Getting up early won't go away. We are into our third primary school text (out of 276 over six grades), and the focus on nuclear family relations and individual gumption just won't quit. Everyone is Ben Franklin...except this is (the Republic of) China...in 1985.
And everyone gets up early. Period.
As we head into our first "review" period (there is a review and a significant test after every three language texts), it is worth considering the social, familial, and gendered implications of the lines we have read thus far. They are weighted toward the women of the family, and only three figures...figure...so far. The only challenge is that daddy is reading the paper and mommy is sweeping the courtyard. Put on your seat belts. This is going to be a bumpy gender ride through sixth grade.
3—Who Gets Up Early?
Mama gets up early and sweeps the courtyard.
Who gets up early? Father gets up early.
Daddy gets up early and reads the newspaper.

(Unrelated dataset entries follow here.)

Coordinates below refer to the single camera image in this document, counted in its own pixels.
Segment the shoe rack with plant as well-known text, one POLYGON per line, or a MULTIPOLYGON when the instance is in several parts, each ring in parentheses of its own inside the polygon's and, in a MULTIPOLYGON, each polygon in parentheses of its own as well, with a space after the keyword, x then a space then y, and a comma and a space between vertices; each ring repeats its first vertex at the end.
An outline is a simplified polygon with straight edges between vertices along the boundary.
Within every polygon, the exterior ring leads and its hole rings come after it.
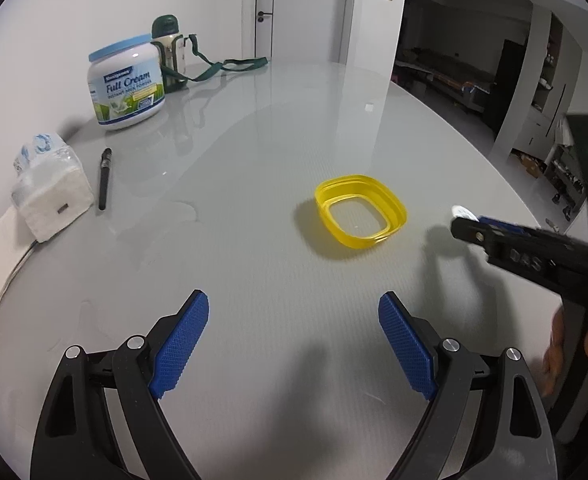
POLYGON ((562 214, 567 221, 572 221, 586 200, 585 185, 574 145, 556 144, 546 165, 544 175, 556 190, 552 202, 557 205, 564 202, 562 214))

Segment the black pen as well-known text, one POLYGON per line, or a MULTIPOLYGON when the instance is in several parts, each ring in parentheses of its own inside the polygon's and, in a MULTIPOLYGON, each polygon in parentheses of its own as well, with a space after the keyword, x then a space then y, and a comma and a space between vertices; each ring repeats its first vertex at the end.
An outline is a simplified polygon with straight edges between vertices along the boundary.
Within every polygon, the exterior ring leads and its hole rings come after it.
POLYGON ((112 151, 105 148, 100 158, 100 181, 98 181, 98 209, 104 211, 107 205, 112 151))

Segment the green white water bottle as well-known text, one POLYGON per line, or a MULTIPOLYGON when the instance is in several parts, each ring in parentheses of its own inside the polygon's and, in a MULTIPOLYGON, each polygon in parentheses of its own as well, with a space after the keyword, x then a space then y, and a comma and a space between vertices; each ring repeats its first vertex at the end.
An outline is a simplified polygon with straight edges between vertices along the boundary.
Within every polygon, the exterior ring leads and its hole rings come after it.
POLYGON ((159 52, 161 76, 165 91, 175 92, 187 83, 185 77, 185 37, 179 21, 173 14, 158 16, 152 24, 152 44, 159 52))

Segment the tissue pack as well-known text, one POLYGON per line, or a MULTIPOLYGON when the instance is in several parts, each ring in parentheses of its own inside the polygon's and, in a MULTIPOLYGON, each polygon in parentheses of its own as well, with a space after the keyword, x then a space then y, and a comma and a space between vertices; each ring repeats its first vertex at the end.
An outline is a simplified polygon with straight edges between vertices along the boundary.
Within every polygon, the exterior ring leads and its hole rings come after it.
POLYGON ((51 240, 94 204, 77 154, 57 133, 37 134, 14 159, 12 202, 39 243, 51 240))

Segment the milk powder jar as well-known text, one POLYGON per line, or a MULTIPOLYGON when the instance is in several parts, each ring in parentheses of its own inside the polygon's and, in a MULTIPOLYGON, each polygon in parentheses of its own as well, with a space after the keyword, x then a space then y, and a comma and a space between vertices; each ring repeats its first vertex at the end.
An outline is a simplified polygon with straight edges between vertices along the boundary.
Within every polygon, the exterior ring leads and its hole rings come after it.
POLYGON ((152 117, 164 106, 159 51, 149 34, 131 37, 88 55, 88 90, 97 123, 120 130, 152 117))

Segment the white round bottle cap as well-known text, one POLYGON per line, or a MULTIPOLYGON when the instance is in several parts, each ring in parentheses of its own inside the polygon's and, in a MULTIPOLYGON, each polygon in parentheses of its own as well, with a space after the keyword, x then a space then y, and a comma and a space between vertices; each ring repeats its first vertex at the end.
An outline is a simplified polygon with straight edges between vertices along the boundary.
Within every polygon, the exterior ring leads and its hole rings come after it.
POLYGON ((451 214, 454 218, 462 218, 466 220, 477 221, 478 218, 468 208, 461 205, 454 205, 451 207, 451 214))

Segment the white door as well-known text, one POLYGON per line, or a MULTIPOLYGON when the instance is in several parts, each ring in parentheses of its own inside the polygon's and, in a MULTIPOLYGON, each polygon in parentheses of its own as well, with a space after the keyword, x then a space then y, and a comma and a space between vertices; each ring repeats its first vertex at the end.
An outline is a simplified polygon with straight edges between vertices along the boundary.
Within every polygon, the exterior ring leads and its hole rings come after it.
POLYGON ((255 0, 255 57, 272 58, 274 0, 255 0))

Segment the white notebook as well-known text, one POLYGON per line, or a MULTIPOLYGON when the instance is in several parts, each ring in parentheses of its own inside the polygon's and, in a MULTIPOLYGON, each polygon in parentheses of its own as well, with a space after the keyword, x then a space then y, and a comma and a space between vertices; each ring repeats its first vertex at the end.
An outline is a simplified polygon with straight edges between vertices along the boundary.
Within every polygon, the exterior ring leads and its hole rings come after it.
POLYGON ((0 219, 0 302, 38 241, 14 206, 0 219))

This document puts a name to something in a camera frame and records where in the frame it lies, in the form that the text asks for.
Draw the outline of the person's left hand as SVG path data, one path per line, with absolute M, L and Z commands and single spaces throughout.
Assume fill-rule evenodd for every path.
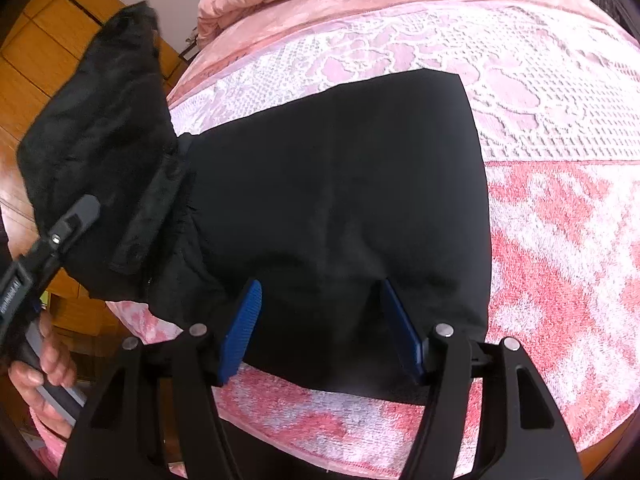
M 67 439 L 72 432 L 72 426 L 43 399 L 37 388 L 41 387 L 45 380 L 52 386 L 73 387 L 76 385 L 77 367 L 70 357 L 70 350 L 55 333 L 51 315 L 47 311 L 40 314 L 39 331 L 42 337 L 40 370 L 24 362 L 14 361 L 9 367 L 9 378 L 40 422 L 58 436 Z

Who gets up early? I get up early.
I get up early and go to school.
Text in Simplified Chinese (简体字)*
*A simplified text is unthinkable in an ROC worldview. I don't "work" for them, though, and am including it for two reasons. First, an almost disturbingly large number of my students these days can't read traditional characters. This is a travesty, but I acknowledge (grudgingly) the reality. Second, it should be an eye-opener for students on either side of the "simplified/traditional" divide. Just look. Finally, if you want to read anything written before 1950, you need to learn traditional forms. Get over it. It's not political. It's literature...and politics and history. If you can only read simplified forms, you can read what (Mao) wrote, but not what he read. Think about it.
History and Culture Notes
|[b] Waking RF|
The "grammatical" translation issues are not formidable here. In fact, they all surround the nouns at the end of the "couplets." Mother (mama) beats the broom (打掃). I say that she sweeps the courtyard, and I make that decision based on the picture and the context of other elementary school texts which will follow. Father reads the newspaper (書報). I really want to say "morning paper," (as I do in the notes, below), but I held back and did not interpret whether daddy is reading last night's late-edition or the very-early edition of today (in 1985, both were readily available).
The last "couplet" is easy. I go to school. The only thing challenging the reader is the cadence. The flow is just a bit "off" from mom's and dad's lines, and that is because it has only one character, while 媽媽 and 爸爸 have two. I still wonder why they didn't "even it out" a little bit. This would not be difficult. Maybe it is because we are reading and not chanting here. I don't know. I find it mildly jarring.